- [ACTION ITEM]: Present the lines below again, exactly as they stand.

-------- RECORDED DATA --------

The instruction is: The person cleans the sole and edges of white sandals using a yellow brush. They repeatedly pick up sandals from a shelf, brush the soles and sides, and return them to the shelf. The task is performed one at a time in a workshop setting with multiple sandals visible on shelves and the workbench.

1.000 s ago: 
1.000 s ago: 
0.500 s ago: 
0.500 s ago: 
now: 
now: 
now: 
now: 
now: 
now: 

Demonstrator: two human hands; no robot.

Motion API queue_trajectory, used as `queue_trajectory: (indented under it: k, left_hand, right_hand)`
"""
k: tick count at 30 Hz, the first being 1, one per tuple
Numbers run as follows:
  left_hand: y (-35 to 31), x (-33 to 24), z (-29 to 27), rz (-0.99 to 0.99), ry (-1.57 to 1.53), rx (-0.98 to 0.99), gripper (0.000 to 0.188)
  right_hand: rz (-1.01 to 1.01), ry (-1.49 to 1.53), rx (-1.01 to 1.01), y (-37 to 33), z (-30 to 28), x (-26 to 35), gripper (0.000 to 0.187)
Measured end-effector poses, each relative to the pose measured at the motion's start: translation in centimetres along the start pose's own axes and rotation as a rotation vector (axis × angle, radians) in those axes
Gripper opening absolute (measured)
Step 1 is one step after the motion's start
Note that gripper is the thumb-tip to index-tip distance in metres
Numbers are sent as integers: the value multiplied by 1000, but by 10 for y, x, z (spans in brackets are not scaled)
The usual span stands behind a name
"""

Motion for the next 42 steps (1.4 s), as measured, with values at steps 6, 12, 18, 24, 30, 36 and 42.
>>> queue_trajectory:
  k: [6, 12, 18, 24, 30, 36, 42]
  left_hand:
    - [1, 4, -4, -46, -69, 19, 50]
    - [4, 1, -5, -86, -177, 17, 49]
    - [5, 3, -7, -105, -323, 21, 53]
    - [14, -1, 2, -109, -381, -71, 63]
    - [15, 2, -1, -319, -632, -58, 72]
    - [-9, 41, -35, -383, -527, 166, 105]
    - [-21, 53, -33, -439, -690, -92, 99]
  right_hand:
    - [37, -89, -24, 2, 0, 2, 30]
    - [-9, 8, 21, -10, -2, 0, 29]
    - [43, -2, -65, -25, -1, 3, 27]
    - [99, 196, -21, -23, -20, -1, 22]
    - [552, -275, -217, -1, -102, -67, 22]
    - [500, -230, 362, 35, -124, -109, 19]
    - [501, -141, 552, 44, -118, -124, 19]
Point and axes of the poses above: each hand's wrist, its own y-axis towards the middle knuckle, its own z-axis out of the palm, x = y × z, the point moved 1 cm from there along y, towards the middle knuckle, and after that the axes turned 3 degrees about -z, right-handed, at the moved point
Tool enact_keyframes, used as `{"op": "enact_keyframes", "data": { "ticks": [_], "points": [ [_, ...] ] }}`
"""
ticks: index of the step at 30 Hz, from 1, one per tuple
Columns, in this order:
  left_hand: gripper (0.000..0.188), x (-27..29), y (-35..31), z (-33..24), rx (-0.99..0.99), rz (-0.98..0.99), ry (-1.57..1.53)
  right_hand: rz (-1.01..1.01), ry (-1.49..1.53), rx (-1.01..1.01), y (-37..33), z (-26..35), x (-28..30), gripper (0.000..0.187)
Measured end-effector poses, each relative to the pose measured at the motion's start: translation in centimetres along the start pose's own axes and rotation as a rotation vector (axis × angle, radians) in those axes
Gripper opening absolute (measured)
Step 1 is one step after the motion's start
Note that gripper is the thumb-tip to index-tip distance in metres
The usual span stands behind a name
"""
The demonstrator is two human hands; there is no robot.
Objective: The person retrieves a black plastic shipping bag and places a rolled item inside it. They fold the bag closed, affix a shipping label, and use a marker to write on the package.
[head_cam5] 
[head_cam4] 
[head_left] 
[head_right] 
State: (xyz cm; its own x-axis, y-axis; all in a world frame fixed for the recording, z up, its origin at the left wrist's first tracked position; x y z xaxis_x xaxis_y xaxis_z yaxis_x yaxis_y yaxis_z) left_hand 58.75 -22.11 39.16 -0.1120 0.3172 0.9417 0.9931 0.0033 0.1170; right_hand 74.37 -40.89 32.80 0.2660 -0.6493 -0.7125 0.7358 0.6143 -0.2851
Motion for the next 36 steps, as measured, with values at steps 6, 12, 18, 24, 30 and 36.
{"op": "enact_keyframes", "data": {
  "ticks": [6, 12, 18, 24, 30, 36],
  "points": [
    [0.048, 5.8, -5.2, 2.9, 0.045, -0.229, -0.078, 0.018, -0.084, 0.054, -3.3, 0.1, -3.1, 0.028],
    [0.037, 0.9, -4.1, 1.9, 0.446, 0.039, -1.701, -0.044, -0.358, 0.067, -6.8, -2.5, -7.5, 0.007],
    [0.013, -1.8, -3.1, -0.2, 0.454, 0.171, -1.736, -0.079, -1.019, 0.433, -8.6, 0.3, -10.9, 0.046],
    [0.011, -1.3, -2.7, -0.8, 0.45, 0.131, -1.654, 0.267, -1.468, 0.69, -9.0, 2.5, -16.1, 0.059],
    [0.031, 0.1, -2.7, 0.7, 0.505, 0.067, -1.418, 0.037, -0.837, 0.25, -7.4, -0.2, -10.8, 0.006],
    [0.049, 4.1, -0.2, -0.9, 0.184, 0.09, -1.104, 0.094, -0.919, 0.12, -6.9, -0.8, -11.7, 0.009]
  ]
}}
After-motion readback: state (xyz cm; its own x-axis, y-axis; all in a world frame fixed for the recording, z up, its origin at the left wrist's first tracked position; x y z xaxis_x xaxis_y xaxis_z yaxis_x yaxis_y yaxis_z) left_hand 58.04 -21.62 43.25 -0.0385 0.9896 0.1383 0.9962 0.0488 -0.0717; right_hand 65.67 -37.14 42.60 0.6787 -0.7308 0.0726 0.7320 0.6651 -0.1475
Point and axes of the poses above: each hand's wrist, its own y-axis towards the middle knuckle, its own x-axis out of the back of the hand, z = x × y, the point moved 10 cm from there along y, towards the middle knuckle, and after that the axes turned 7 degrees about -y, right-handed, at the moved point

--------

- [YOUR SOLUTION]:
The instruction is: The person cleans the sole and edges of white sandals using a yellow brush. They repeatedly pick up sandals from a shelf, brush the soles and sides, and return them to the shelf. The task is performed one at a time in a workshop setting with multiple sandals visible on shelves and the workbench.

1.000 s ago: 
1.000 s ago: 
0.500 s ago: 
0.500 s ago: 
now: 
now: 
now: 
now: 
now: 
now: 

Demonstrator: two human hands; no robot.

Motion API queue_trajectory, used as `queue_trajectory: (indented under it: k, left_hand, right_hand)`
"""
k: tick count at 30 Hz, the first being 1, one per tuple
Numbers run as follows:
  left_hand: y (-35 to 31), x (-33 to 24), z (-29 to 27), rz (-0.99 to 0.99), ry (-1.57 to 1.53), rx (-0.98 to 0.99), gripper (0.000 to 0.188)
  right_hand: rz (-1.01 to 1.01), ry (-1.49 to 1.53), rx (-1.01 to 1.01), y (-37 to 33), z (-30 to 28), x (-26 to 35), gripper (0.000 to 0.187)
Measured end-effector poses, each relative to the pose measured at the motion's start: translation in centimetres along the start pose's own axes and rotation as a rotation vector (axis × angle, radians) in those axes
Gripper opening absolute (measured)
Step 1 is one step after the motion's start
Note that gripper is the thumb-tip to index-tip distance in metres
Numbers are sent as integers: the value multiplied by 1000, but by 10 for y, x, z (spans in brackets are not scaled)
The usual span stands behind a name
"""

Motion for the next 42 steps (1.4 s), as measured, with values at steps 6, 12, 18, 24, 30, 36 and 42.
>>> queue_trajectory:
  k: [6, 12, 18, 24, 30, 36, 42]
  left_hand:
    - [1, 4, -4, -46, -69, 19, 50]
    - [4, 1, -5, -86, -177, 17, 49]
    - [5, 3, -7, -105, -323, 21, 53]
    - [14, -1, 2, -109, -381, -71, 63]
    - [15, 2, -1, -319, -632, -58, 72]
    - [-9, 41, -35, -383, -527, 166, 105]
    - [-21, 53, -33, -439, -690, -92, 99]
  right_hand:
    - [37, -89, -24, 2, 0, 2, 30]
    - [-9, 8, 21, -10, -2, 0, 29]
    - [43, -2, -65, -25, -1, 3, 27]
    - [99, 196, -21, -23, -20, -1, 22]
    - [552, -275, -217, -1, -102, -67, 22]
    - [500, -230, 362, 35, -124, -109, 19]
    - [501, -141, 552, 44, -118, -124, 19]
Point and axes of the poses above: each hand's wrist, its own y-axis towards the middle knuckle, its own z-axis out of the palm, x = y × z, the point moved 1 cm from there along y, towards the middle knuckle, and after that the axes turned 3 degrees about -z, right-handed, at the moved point
Tool enact_keyframes, used as `{"op": "enact_keyframes", "data": { "ticks": [_], "points": [ [_, ...] ] }}`
"""
ticks: index of the step at 30 Hz, from 1, one per tuple
Columns, in this order:
  left_hand: gripper (0.000..0.188), x (-27..29), y (-35..31), z (-33..24), rx (-0.99..0.99), rz (-0.98..0.99), ry (-1.57..1.53)
  right_hand: rz (-1.01..1.01), ry (-1.49..1.53), rx (-1.01..1.01), y (-37..33), z (-26..35), x (-28..30), gripper (0.000..0.187)
Measured end-effector poses, each relative to the pose measured at the motion's start: translation in centimetres along the start pose's own axes and rotation as a rotation vector (axis × angle, radians) in those axes
Gripper opening absolute (measured)
Step 1 is one step after the motion's start
Note that gripper is the thumb-tip to index-tip distance in metres
The usual span stands behind a name
"""
The demonstrator is two human hands; there is no robot.
Objective: The person retrieves a black plastic shipping bag and places a rolled item inside it. They fold the bag closed, affix a shipping label, and use a marker to write on the package.
[head_cam5] 
[head_cam4] 
[head_left] 
[head_right] 
State: (xyz cm; its own x-axis, y-axis; all in a world frame fixed for the recording, z up, its origin at the left wrist's first tracked position; x y z xaxis_x xaxis_y xaxis_z yaxis_x yaxis_y yaxis_z) left_hand 58.75 -22.11 39.16 -0.1120 0.3172 0.9417 0.9931 0.0033 0.1170; right_hand 74.37 -40.89 32.80 0.2660 -0.6493 -0.7125 0.7358 0.6143 -0.2851
Motion for the next 36 steps, as measured, with values at steps 6, 12, 18, 24, 30 and 36.
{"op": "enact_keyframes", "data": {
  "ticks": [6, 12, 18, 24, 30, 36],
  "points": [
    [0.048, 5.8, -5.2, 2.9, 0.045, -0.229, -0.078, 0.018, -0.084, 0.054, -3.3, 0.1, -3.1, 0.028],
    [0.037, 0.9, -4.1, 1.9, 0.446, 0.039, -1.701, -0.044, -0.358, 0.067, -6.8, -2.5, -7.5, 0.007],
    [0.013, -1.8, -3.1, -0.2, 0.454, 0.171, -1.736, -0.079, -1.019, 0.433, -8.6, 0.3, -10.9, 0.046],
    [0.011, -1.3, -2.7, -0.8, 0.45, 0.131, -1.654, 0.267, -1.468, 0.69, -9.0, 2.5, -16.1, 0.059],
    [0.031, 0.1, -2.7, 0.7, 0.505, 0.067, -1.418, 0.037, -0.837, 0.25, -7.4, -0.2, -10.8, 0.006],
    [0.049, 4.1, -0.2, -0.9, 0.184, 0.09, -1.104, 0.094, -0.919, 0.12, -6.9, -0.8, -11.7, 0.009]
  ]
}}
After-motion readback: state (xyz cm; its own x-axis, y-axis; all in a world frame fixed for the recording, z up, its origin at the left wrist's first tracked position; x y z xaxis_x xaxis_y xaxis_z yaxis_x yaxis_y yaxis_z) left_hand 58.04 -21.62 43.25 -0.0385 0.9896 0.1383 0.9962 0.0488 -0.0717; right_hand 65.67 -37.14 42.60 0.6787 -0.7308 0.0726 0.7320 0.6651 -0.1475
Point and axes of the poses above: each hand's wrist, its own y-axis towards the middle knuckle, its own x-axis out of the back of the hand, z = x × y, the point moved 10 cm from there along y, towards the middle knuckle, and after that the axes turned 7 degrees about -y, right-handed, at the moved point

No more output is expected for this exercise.